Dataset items
========

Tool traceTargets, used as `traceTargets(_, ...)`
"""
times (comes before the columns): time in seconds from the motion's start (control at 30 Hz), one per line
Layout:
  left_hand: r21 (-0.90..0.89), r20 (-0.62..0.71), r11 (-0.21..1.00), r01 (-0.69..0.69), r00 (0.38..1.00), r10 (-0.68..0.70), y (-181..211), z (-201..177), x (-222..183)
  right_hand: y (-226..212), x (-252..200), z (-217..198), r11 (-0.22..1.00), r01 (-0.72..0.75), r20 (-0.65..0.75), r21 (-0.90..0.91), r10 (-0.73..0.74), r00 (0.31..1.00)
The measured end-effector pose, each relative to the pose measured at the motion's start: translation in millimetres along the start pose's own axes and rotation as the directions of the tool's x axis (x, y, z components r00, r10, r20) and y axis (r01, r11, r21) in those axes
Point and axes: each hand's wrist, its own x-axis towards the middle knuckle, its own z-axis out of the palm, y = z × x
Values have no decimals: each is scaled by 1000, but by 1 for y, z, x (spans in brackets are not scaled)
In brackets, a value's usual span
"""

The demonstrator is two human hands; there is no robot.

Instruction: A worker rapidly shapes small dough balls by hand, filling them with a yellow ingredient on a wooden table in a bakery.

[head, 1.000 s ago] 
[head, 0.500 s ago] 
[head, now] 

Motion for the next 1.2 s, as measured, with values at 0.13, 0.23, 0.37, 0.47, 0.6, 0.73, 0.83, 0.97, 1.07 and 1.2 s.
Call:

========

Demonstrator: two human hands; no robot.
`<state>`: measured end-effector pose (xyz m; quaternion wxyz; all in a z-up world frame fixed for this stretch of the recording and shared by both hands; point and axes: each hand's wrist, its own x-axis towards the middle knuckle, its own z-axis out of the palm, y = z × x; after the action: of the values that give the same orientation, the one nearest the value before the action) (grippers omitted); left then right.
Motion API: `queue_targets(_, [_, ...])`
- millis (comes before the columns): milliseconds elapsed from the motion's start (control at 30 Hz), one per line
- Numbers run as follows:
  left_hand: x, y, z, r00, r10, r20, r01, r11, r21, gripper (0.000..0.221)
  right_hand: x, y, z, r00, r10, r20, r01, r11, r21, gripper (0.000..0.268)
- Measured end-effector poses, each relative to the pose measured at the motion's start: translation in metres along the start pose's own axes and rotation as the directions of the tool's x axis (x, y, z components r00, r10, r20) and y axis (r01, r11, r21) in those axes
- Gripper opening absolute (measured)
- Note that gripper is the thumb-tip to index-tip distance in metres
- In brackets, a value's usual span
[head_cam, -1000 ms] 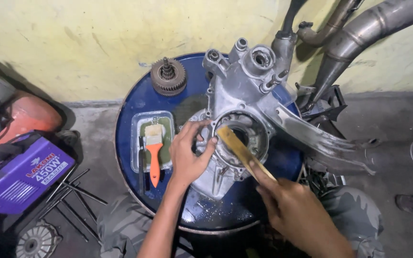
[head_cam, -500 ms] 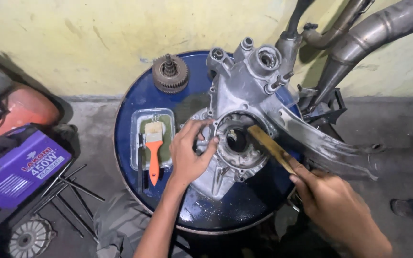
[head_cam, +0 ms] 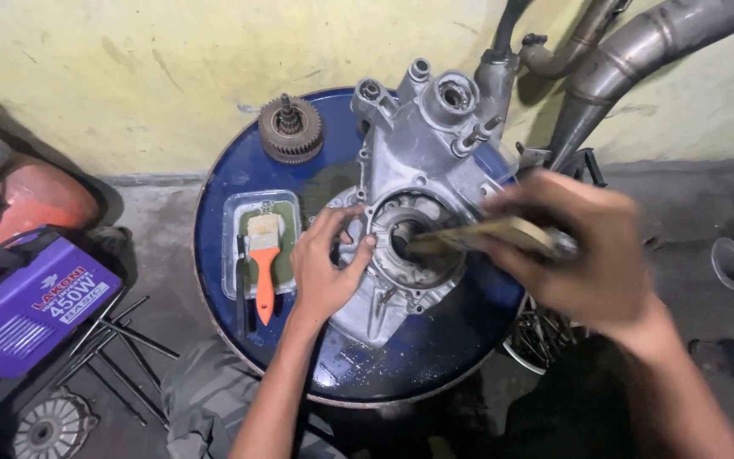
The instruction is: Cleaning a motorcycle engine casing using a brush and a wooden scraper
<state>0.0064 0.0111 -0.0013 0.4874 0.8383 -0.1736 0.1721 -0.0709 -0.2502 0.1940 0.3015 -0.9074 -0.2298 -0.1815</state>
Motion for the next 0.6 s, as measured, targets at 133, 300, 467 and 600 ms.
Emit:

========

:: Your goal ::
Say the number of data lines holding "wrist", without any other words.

:: Response to the exercise ::
2